Task 7: Industry/sponsor review of results
Progress report will be provided to get industry/sponsor reviews of the optimization and non-log movement results. This report will include the results of five tasks in the phase 1 (from Task 1 to Task 5) as well as the results derived from the first operational simulation model of task 6.
Task 8: 2nd simulation runs and analysis of additional logistics considerations.
We will run the second simulation and analyze on the car demand, effects on log trucks, opportunities for reduced peaking and consolidated rail yards. The comments/opinions from the first review will be reflected in the second simulation runs.
Task 9: Industry sponsor/review of results and final report
Dr.
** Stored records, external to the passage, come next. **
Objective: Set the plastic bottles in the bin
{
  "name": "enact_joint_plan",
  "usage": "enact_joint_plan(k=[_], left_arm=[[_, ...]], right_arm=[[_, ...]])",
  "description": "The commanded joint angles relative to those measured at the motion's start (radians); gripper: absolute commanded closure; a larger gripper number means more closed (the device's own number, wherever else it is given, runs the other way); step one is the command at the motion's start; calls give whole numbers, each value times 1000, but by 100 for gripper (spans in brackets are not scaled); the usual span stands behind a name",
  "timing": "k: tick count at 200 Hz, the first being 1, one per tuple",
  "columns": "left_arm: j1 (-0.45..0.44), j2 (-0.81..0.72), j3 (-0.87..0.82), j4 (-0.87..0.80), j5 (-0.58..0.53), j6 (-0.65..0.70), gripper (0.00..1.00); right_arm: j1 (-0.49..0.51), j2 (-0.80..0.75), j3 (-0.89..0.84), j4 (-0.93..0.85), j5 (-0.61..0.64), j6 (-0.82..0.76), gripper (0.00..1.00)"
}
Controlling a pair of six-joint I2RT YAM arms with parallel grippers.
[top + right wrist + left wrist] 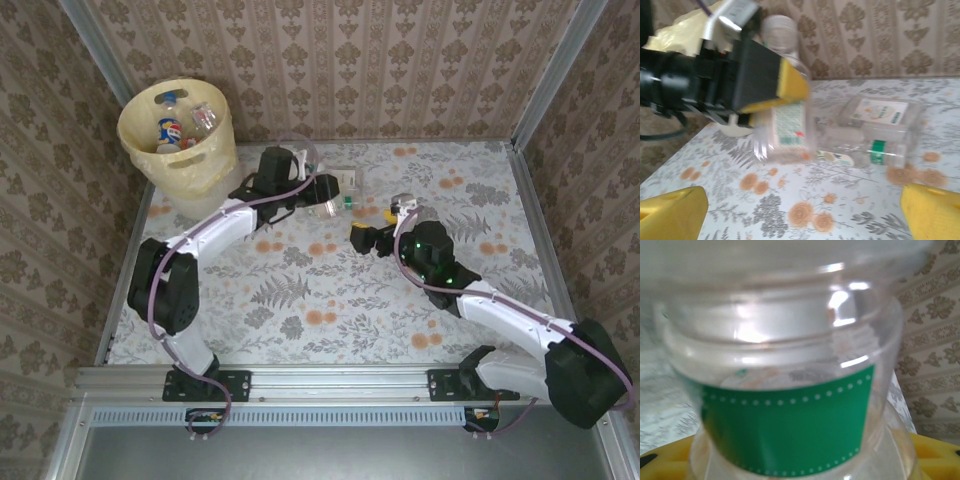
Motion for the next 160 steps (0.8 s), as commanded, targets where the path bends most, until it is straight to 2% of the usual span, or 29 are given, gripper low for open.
enact_joint_plan(k=[1, 41, 46, 96, 160], left_arm=[[29, -74, 89, -94, -94, 109, 40], [66, -113, 235, -246, -251, 264, 40], [98, -117, 252, -260, -269, 281, 40], [186, -117, 443, -327, -449, 455, 40], [304, 17, 746, -484, -675, 582, 41]], right_arm=[[1, -39, -31, -60, 161, -21, 0], [-4, -42, -37, -80, 228, -4, 0], [-4, -41, -37, -82, 230, -2, 0], [-7, -21, -31, -92, 247, 12, 0], [-9, -16, -29, -113, 250, 14, 0]])
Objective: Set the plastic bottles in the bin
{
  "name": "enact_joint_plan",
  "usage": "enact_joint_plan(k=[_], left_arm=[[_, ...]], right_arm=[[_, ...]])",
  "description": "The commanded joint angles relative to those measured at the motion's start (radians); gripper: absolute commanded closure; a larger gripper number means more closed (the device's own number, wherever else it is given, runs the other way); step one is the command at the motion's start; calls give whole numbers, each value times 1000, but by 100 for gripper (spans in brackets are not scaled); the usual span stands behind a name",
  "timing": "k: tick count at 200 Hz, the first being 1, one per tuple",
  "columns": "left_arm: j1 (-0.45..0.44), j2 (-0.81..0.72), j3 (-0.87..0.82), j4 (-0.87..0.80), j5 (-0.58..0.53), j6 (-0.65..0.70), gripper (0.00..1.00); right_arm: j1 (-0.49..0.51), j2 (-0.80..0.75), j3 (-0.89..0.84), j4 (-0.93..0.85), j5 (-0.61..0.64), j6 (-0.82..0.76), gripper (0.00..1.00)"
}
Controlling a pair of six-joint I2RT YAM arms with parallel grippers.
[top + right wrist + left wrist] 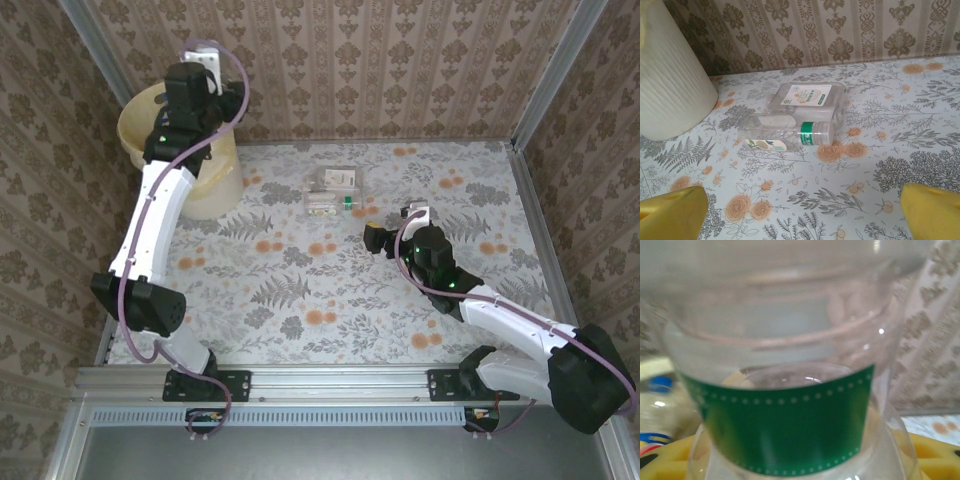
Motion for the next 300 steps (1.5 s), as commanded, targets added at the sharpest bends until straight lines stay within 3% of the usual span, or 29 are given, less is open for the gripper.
enact_joint_plan(k=[1, 45, 95, 150, 201, 266, 300], left_arm=[[48, 56, 85, -87, -126, 86, 41], [165, 143, 184, -127, -88, 68, 41], [275, 274, 300, -166, 142, -12, 41], [294, 353, 357, -267, 159, -70, 41], [291, 371, 342, -278, 310, -144, 40], [284, 390, 440, -335, 358, -203, 15], [282, 344, 432, -319, 392, -213, 9]], right_arm=[[-6, 6, 4, -15, 27, 14, 0], [-8, 15, 14, -23, 24, 13, 0], [-8, 13, 25, -46, 19, 14, 0], [-9, -2, 21, -72, 24, 19, 0], [-10, 9, 24, -81, 21, 20, 0], [-10, 23, 30, -92, 14, 26, 0], [-10, 34, 30, -89, 12, 30, 0]])
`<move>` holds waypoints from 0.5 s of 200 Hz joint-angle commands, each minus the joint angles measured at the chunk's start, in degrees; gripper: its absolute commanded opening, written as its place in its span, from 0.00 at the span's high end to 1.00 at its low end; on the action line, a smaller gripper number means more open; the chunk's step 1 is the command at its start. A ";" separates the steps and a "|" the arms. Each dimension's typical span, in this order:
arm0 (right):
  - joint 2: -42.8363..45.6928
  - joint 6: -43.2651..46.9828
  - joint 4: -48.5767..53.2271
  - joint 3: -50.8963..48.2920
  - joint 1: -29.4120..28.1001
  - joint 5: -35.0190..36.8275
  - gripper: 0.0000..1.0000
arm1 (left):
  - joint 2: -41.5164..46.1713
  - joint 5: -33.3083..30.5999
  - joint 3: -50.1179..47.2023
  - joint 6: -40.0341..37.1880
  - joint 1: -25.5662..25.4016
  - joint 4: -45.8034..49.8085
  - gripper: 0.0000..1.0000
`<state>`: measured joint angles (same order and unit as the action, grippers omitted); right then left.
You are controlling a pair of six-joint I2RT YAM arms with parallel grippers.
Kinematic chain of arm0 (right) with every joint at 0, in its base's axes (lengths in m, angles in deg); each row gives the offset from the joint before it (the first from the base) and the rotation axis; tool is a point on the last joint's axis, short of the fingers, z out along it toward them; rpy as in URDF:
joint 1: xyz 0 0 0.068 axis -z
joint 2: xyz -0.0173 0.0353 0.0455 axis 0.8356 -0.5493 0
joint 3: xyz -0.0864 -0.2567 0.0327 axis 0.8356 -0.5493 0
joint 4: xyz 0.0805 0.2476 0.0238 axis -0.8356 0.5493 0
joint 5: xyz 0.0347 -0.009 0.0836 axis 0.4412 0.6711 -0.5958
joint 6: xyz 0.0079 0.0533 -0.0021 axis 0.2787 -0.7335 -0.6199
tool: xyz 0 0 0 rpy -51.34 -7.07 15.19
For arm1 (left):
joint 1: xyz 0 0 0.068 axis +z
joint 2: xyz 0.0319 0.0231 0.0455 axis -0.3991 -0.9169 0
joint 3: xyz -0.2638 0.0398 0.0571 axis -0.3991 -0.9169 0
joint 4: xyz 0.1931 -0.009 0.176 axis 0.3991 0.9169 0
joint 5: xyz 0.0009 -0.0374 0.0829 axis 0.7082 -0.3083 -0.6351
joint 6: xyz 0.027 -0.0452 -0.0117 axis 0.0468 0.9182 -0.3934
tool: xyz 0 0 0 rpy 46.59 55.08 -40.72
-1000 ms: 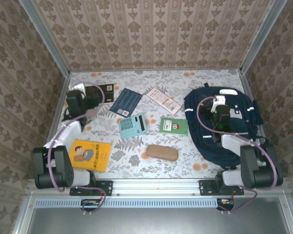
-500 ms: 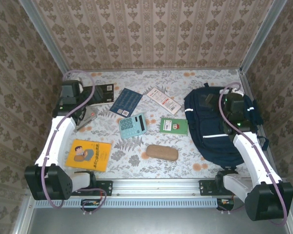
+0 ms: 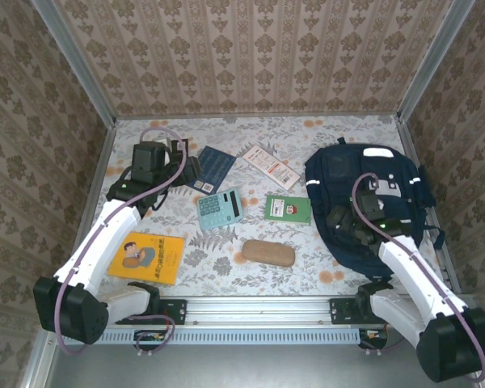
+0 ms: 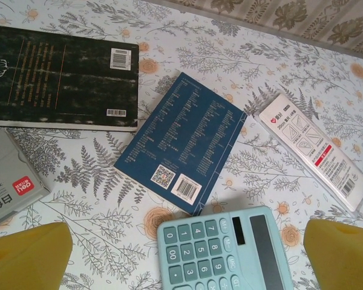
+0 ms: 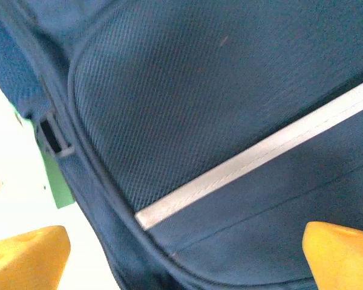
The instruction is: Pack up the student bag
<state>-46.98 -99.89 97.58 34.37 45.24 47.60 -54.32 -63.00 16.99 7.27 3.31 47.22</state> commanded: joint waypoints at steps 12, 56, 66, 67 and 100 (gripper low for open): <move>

Pasi Lautala will provide coordination of the project and data collection from industry stakeholders.
Dr. Kuilin Zhang will lead the operational constraint and model development for log transportation model. He will also lead the analytical tasks related to the model, supported by the graduate research assistants.
Dr. Zhang is an advisor for the project on freight modeling and OD elimination using traffic counts. This project develops a statewide passenger and freight travel demand model for Michigan, including data assessment, model specification development, model development, model calibration and validation, forecasting future years, model documentation, and training.